→ **What is expected**
Nothing but the lines below between the line holding "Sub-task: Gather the" and the line holding "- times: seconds", inclusive, should appear in the answer, each set down exactly.

*-*-*

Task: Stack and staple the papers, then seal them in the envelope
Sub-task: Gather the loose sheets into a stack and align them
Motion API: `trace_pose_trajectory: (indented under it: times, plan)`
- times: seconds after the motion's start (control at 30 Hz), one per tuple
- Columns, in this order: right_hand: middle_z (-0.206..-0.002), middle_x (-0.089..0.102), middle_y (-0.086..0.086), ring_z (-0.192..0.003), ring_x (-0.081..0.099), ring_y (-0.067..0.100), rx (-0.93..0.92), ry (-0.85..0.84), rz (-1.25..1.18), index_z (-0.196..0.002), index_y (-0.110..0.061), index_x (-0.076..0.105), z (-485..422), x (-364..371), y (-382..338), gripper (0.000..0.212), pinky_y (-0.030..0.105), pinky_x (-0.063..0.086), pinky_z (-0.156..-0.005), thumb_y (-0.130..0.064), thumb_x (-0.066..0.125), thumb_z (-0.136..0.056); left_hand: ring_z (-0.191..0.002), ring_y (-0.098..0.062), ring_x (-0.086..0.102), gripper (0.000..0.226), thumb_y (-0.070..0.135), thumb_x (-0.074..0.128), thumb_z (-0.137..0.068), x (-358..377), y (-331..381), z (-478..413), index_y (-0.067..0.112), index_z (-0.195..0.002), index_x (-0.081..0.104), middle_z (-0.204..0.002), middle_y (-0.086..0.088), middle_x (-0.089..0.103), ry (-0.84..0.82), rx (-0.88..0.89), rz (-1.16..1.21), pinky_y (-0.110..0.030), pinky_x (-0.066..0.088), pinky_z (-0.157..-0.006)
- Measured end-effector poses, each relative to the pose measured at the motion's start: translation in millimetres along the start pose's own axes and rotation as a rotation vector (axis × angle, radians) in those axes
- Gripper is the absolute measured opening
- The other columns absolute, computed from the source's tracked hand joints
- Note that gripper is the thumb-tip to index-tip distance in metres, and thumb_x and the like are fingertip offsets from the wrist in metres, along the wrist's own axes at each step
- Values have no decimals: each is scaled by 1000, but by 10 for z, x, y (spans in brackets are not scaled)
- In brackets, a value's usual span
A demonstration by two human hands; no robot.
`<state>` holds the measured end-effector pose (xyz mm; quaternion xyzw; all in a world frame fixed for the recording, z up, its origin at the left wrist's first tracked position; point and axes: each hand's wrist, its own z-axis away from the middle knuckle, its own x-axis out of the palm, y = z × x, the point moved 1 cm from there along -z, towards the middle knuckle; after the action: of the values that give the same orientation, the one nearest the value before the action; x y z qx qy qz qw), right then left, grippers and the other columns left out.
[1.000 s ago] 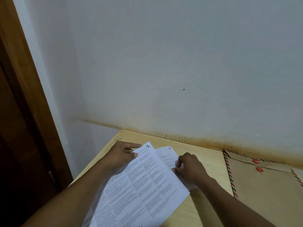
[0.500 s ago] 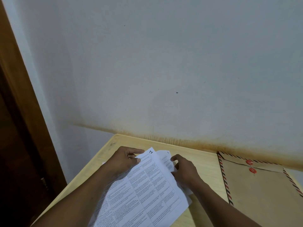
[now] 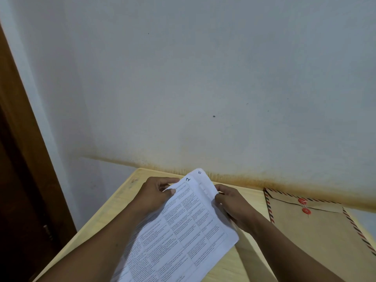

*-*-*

→ **Answer box**
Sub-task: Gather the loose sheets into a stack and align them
Motion API: `trace_pose_trajectory: (indented under it: times, plan)`
- times: seconds after the motion's start (control at 30 Hz), one per tuple

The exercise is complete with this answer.